Last week, the Court of Justice of the European Union (ECJ) ruled that the General Court of the European Union (GCEU) had been wrong when deciding that the European Commission’s requests for information sent to eight cement manufacturers during the course of a cartel investigation were adequately reasoned (see judgments in casesC-247/14 P, HeidelbergCement v Commission, C-248/14 P,Schwenk Zement v Commission, C-267/14 P, Buzzi Unicem v Commission and C-268/14 P, Italmobiliare v Commission).
Under Article 18 of EU Regulation 1/2003, the Commission may send requests for information to companies in order to obtain specific information. The Commission may require companies to respond to a request for information by issuing a specific decision. In such a case, the Commission must state the legal basis and the purpose of the request. If companies supply incorrect, incomplete or misleading information or do not supply information within the required time-limit, companies may be imposed a fine up to 1 percent of their turnover.
In the present case, the Commission carried out inspections at the premises of cement manufacturers in 2008 and 2009. This was a procedure that the Commission had decided to open ex officio, i.e., of its own motion, without having been informed of alleged practices by a leniency applicant. The Commission then initiated proceedings against several of those companies. As part of its investigation, the Commission requested that the companies respond to a questionnaire concerning the suspected infringements. This questionnaire was a very lengthy, broad and all-encompassing request for information that covered very diverse types of information. Several companies brought actions for annulment criticizing the Commission for having not adequately explained what behavior was alleged against them and for having imposed a particularly heavy burden on them.
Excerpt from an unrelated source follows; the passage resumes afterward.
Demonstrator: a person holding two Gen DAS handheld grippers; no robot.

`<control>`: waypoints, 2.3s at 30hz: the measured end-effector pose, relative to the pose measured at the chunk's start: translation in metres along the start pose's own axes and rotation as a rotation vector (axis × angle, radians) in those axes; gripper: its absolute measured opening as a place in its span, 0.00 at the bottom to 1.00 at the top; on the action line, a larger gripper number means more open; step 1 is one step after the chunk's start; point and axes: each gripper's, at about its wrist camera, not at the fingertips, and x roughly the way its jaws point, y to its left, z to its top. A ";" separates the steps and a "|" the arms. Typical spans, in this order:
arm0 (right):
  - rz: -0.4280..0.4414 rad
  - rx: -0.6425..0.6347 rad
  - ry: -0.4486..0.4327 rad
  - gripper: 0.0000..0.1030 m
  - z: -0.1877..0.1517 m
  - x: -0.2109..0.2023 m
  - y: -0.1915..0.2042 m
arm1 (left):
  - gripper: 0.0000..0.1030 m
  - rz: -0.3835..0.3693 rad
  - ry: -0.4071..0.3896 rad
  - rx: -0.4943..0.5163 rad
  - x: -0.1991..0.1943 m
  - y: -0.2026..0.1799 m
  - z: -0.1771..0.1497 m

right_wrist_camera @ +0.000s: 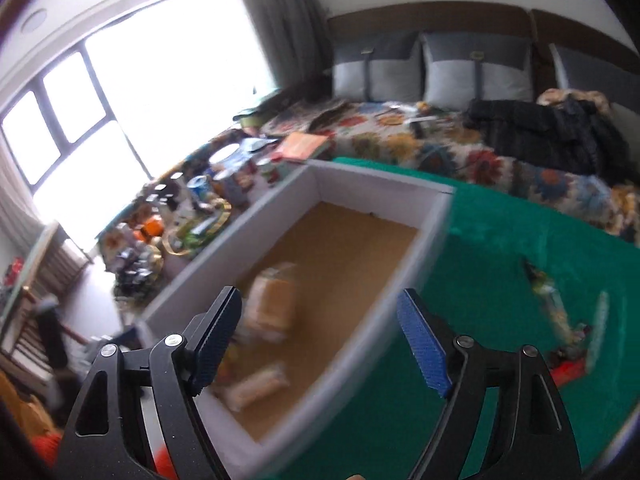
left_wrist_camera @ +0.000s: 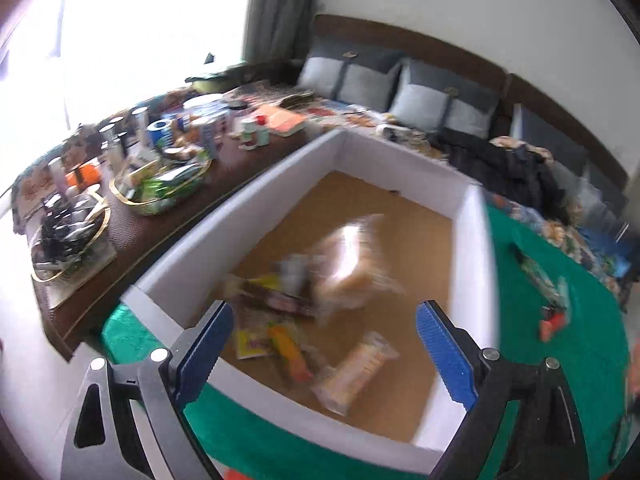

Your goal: Organize snacks

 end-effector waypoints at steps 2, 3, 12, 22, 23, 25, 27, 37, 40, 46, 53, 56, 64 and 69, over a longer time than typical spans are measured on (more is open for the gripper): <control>-0.086 0.002 0.011 0.81 -0.038 -0.003 -0.041 | 0.90 -0.079 -0.014 0.029 -0.013 -0.026 -0.009; -0.144 0.003 0.025 0.80 -0.068 -0.007 -0.066 | 0.90 -0.132 -0.018 0.052 -0.021 -0.044 -0.018; -0.590 0.147 0.096 0.80 -0.258 -0.103 -0.247 | 1.00 -0.381 0.150 0.345 0.016 -0.224 -0.109; -0.640 0.335 0.096 0.80 -0.293 -0.129 -0.312 | 1.00 -0.237 0.254 0.456 0.120 -0.319 -0.151; -0.642 0.326 0.104 0.80 -0.293 -0.126 -0.312 | 1.00 -0.228 0.254 0.450 0.126 -0.320 -0.151; -0.637 0.313 0.111 0.80 -0.292 -0.120 -0.313 | 1.00 -0.216 0.261 0.448 0.136 -0.318 -0.153; -0.627 0.323 0.099 0.82 -0.297 -0.123 -0.314 | 0.99 -0.208 0.287 0.444 0.143 -0.314 -0.156; -0.624 0.330 0.091 0.86 -0.297 -0.121 -0.311 | 1.00 -0.206 0.227 0.497 0.145 -0.313 -0.161; -0.629 0.331 0.092 0.86 -0.297 -0.121 -0.312 | 1.00 -0.205 0.227 0.497 0.145 -0.314 -0.161; -0.634 0.336 0.091 0.86 -0.297 -0.121 -0.312 | 1.00 -0.206 0.228 0.497 0.145 -0.314 -0.161; -0.633 0.337 0.090 0.87 -0.297 -0.121 -0.313 | 1.00 -0.205 0.228 0.497 0.145 -0.314 -0.161; -0.633 0.337 0.090 0.87 -0.297 -0.121 -0.312 | 1.00 -0.205 0.228 0.497 0.145 -0.314 -0.161; -0.633 0.337 0.089 0.88 -0.296 -0.120 -0.312 | 1.00 -0.205 0.228 0.497 0.145 -0.314 -0.161; -0.632 0.336 0.089 0.88 -0.296 -0.120 -0.313 | 1.00 -0.205 0.228 0.497 0.145 -0.314 -0.161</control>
The GCEU ruled on 14 March 2014 that the requests for information were lawful.
On 10 March 2016, the ECJ ruled that the Commission’s requests for information were not adequately reasoned. In brief, the ECJ made this decision on the basis of two general principles of EU law: (1) the statement of reasons for measures adopted by EU institutions must be appropriate to the measure at issue and must disclose clearly and unequivocally the reasoning followed by the institution which adopted that measure in such a way as to enable the persons concerned to ascertain the reasons for it and to enable the EU courts to review its legality, and (2) investigative measures may not be justified by excessively succinct, vague and generic statement of reasons.
The ECJ’s decision highlights that in carrying out investigations in Europe, the European Commission does not have an unlimited ability to gather information. Rather, information requests must disclose, without ambiguity, the reasons for the Commission’s investigation and the information requests must be tailored to that investigation. The ECJ ruling gives respondents the ability to try and probe into the reasons for the Commission’s investigation that could enable counsel to better advise clients on strategies for dealing with the Commission.
The judgment will hopefully serve a reminder for the Commission in future investigations. That said, respondents are better off checking with antitrust counsel how to handle such requests for information, as part of their overall defense strategy.